There is a problem when loading a CSV with Windows end of line (CrLf).
Generate a file with only 1. Here is the code to do so:
one = b’\x31\x3b’
with open(‘buggy.txt’, ‘wb’) as fw:
for _ range(100000):
–for _ range(50):
Now if you create a data source on this file. You import it with Windows end of line ‘\r\n’.
And you do:
select * from ‘buggy.txt’ where A = ‘’;
You will find some lines … You should not given that all fields are filled with 1.
Apparently, it is linked to the size of the file and for the lines that begin on an address + 1 divided by 4ko.
Our Dremio version is
The provide code is not working. Can you provide me the buggy.txt directly that you have generated?
The provided code works as soon as you replace the – with space. The editor suppresses space character. So I could not indent my python source code correctly.
Well, how would you like me to share this file with you ?
It’s not the issue with the for loop. It’s with line 2: one = b’\x31\x3b’.

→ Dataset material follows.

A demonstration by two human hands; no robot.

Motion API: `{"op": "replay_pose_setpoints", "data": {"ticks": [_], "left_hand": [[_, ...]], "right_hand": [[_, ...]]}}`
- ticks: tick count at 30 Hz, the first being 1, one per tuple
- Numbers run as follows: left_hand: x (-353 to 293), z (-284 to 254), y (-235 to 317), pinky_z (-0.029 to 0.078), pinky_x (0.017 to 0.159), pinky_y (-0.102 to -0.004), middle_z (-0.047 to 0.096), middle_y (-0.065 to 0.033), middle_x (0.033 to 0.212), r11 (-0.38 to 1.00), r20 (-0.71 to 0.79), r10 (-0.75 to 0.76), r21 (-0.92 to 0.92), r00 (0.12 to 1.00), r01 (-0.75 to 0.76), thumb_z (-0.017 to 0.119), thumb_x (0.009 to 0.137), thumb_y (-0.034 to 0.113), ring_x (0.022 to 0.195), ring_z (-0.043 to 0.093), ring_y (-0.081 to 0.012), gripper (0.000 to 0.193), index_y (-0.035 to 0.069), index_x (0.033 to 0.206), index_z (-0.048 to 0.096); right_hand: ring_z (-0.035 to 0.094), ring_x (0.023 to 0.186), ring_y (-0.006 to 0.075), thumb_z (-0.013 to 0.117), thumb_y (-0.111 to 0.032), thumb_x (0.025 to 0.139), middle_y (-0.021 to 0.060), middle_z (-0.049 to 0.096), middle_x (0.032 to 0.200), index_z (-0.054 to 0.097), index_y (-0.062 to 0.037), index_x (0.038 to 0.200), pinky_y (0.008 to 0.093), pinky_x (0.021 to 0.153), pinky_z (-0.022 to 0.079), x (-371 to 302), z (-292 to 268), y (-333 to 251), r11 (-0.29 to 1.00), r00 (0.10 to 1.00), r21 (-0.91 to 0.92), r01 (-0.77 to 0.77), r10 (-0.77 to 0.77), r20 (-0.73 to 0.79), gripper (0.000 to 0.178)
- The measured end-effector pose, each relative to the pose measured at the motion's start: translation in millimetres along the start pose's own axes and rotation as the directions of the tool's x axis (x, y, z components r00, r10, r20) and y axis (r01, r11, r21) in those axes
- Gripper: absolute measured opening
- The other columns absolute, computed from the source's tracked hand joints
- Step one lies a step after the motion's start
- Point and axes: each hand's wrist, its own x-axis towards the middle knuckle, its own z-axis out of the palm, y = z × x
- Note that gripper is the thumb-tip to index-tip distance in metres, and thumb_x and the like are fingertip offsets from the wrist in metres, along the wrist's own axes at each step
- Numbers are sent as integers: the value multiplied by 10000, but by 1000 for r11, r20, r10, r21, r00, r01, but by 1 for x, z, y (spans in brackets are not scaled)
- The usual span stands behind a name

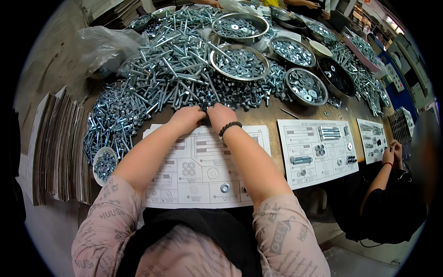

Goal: The person sorts metal fasteners from a large pile on a table into designated areas on a printed layout sheet. They pick up bolts, nuts, and washers by hand and place them into specific spots on the sheet, occasionally adjusting the sheet or reaching into bowls to retrieve parts.

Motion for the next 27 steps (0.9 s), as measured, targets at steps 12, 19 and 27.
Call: {"op": "replay_pose_setpoints", "data": {"ticks": [12,19,27], "left_hand": [[-41,-8,85,465,718,-348,571,-101,842,875,-245,120,-432,962,-219,612,732,137,809,566,-257,229,92,956,622],[-53,14,144,465,743,-358,561,-100,914,910,0,197,-373,980,-183,603,759,175,860,561,-270,222,94,966,609],[-58,25,165,441,806,-362,555,-117,961,799,44,290,-562,956,-216,496,810,99,918,538,-295,260,62,1049,592]], "right_hand": [[513,657,126,630,-60,721,41,533,766,565,-31,843,248,594,438,-139,-71,50,787,991,617,21,64,-116,141],[547,868,282,616,-50,706,113,560,870,606,-38,896,340,752,458,-214,-59,62,915,997,403,-14,-19,79,191],[566,859,290,553,-40,771,123,602,900,614,-49,942,348,755,458,-227,-52,57,841,992,526,-127,115,56,182]]}}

Anyway you can attach the ‘buggy.txt’ using the upload option here itself.
Yes, in fact, when you copy / paste the code over above, there are two problems:
- you have to replace the quote … it is the wrong character
- between the _ and range, in is missing …
You have the file in attachmentbuggy.zip (34.3 KB)
I do not see any issues.
select * from ‘buggy.txt’ where A = ’ ',
returning no rows.
Can you explain this ‘Apparently, it is linked to the size of the file and for the lines that begin on an address + 1 divided by 4ko.’
How did you load this file in dremio ? What did you do and how did you try to reproduce it ?
You have to do the following :
- Put it on a linux machine
- Map it in dremio as a windows file (end of line CRLF)
- Execute the sql order.
We are 3 devs to have executed this test on several setups and on different files (big ones). Each time each of us has reproduced this bug. So, there is a problem.
Thank you to have had a look.
I’m able to reproduce the case.
I will get back with the root cause and solution.
We have a solution. You just load the file as unix/linux file whatever the end of line is … We are just signaling a bug.